▶ Work item:
Repeat every record below, word for word.

▶ Records for processing:
****

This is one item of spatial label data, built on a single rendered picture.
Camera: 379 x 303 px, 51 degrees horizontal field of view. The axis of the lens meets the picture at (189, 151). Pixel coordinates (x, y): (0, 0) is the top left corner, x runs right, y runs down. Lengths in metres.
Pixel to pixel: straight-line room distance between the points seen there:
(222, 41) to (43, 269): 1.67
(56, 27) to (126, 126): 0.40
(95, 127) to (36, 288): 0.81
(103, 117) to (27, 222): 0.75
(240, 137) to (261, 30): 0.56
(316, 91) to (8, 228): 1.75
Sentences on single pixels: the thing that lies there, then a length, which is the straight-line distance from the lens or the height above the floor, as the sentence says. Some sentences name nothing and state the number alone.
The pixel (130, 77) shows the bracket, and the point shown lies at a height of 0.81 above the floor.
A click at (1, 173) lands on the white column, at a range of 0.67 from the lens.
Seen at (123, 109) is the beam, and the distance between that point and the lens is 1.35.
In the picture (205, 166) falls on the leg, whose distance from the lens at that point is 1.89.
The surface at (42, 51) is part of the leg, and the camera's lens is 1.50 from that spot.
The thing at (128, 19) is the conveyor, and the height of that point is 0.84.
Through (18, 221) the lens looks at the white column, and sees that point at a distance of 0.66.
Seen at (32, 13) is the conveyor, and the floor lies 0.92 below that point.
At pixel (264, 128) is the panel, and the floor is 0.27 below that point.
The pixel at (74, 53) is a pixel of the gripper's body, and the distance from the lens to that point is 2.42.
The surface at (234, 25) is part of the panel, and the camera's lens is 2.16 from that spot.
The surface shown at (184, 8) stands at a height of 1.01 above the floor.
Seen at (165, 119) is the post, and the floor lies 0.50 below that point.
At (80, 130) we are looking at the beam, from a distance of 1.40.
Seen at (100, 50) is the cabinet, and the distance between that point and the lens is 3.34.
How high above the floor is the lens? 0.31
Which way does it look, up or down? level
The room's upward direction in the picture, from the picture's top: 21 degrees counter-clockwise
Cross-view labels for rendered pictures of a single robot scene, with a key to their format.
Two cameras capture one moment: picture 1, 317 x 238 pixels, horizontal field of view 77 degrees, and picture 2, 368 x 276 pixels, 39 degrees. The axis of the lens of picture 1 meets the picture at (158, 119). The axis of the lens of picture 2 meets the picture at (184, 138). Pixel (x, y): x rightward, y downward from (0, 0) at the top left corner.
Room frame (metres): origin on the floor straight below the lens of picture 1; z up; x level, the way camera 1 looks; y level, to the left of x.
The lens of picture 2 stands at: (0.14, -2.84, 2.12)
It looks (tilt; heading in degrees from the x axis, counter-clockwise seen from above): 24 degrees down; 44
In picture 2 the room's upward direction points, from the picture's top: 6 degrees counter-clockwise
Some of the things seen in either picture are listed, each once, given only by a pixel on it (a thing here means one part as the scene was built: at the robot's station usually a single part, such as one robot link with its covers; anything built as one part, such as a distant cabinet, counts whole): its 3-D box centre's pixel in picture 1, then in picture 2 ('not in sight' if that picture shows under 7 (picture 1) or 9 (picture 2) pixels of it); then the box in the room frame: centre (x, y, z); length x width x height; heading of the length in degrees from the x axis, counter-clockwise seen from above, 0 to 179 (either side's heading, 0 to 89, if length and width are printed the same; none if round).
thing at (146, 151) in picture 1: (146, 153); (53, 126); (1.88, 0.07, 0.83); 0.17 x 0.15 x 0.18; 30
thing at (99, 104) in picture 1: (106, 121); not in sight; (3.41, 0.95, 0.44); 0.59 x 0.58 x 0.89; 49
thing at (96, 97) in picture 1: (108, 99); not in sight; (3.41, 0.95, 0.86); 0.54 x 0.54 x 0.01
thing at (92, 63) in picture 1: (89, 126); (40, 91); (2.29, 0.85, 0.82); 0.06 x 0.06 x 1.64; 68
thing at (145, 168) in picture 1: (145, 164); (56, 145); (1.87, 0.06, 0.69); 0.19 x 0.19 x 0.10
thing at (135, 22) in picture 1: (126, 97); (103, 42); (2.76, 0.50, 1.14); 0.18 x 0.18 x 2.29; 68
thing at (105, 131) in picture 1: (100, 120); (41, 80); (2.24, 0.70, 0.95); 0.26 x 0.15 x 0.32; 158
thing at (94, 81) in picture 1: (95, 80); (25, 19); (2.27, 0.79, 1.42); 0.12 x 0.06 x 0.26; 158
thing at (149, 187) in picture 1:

****

▶ Output:
This is one item of spatial label data, built on a single rendered picture.
Camera: 379 x 303 px, 51 degrees horizontal field of view. The axis of the lens meets the picture at (189, 151). Pixel coordinates (x, y): (0, 0) is the top left corner, x runs right, y runs down. Lengths in metres.
Pixel to pixel: straight-line room distance between the points seen there:
(222, 41) to (43, 269): 1.67
(56, 27) to (126, 126): 0.40
(95, 127) to (36, 288): 0.81
(103, 117) to (27, 222): 0.75
(240, 137) to (261, 30): 0.56
(316, 91) to (8, 228): 1.75
Sentences on single pixels: the thing that lies there, then a length, which is the straight-line distance from the lens or the height above the floor, as the sentence says. Some sentences name nothing and state the number alone.
The pixel (130, 77) shows the bracket, and the point shown lies at a height of 0.81 above the floor.
A click at (1, 173) lands on the white column, at a range of 0.67 from the lens.
Seen at (123, 109) is the beam, and the distance between that point and the lens is 1.35.
In the picture (205, 166) falls on the leg, whose distance from the lens at that point is 1.89.
The surface at (42, 51) is part of the leg, and the camera's lens is 1.50 from that spot.
The thing at (128, 19) is the conveyor, and the height of that point is 0.84.
Through (18, 221) the lens looks at the white column, and sees that point at a distance of 0.66.
Seen at (32, 13) is the conveyor, and the floor lies 0.92 below that point.
At pixel (264, 128) is the panel, and the floor is 0.27 below that point.
The pixel at (74, 53) is a pixel of the gripper's body, and the distance from the lens to that point is 2.42.
The surface at (234, 25) is part of the panel, and the camera's lens is 2.16 from that spot.
The surface shown at (184, 8) stands at a height of 1.01 above the floor.
Seen at (165, 119) is the post, and the floor lies 0.50 below that point.
At (80, 130) we are looking at the beam, from a distance of 1.40.
Seen at (100, 50) is the cabinet, and the distance between that point and the lens is 3.34.
How high above the floor is the lens? 0.31
Which way does it look, up or down? level
The room's upward direction in the picture, from the picture's top: 21 degrees counter-clockwise
Cross-view labels for rendered pictures of a single robot scene, with a key to their format.
Two cameras capture one moment: picture 1, 317 x 238 pixels, horizontal field of view 77 degrees, and picture 2, 368 x 276 pixels, 39 degrees. The axis of the lens of picture 1 meets the picture at (158, 119). The axis of the lens of picture 2 meets the picture at (184, 138). Pixel (x, y): x rightward, y downward from (0, 0) at the top left corner.
Room frame (metres): origin on the floor straight below the lens of picture 1; z up; x level, the way camera 1 looks; y level, to the left of x.
The lens of picture 2 stands at: (0.14, -2.84, 2.12)
It looks (tilt; heading in degrees from the x axis, counter-clockwise seen from above): 24 degrees down; 44
In picture 2 the room's upward direction points, from the picture's top: 6 degrees counter-clockwise
Some of the things seen in either picture are listed, each once, given only by a pixel on it (a thing here means one part as the scene was built: at the robot's station usually a single part, such as one robot link with its covers; anything built as one part, such as a distant cabinet, counts whole): its 3-D box centre's pixel in picture 1, then in picture 2 ('not in sight' if that picture shows under 7 (picture 1) or 9 (picture 2) pixels of it); then the box in the room frame: centre (x, y, z); length x width x height; heading of the length in degrees from the x axis, counter-clockwise seen from above, 0 to 179 (either side's heading, 0 to 89, if length and width are printed the same; none if round).
thing at (146, 151) in picture 1: (146, 153); (53, 126); (1.88, 0.07, 0.83); 0.17 x 0.15 x 0.18; 30
thing at (99, 104) in picture 1: (106, 121); not in sight; (3.41, 0.95, 0.44); 0.59 x 0.58 x 0.89; 49
thing at (96, 97) in picture 1: (108, 99); not in sight; (3.41, 0.95, 0.86); 0.54 x 0.54 x 0.01
thing at (92, 63) in picture 1: (89, 126); (40, 91); (2.29, 0.85, 0.82); 0.06 x 0.06 x 1.64; 68
thing at (145, 168) in picture 1: (145, 164); (56, 145); (1.87, 0.06, 0.69); 0.19 x 0.19 x 0.10
thing at (135, 22) in picture 1: (126, 97); (103, 42); (2.76, 0.50, 1.14); 0.18 x 0.18 x 2.29; 68
thing at (105, 131) in picture 1: (100, 120); (41, 80); (2.24, 0.70, 0.95); 0.26 x 0.15 x 0.32; 158
thing at (94, 81) in picture 1: (95, 80); (25, 19); (2.27, 0.79, 1.42); 0.12 x 0.06 x 0.26; 158
thing at (149, 187) in picture 1:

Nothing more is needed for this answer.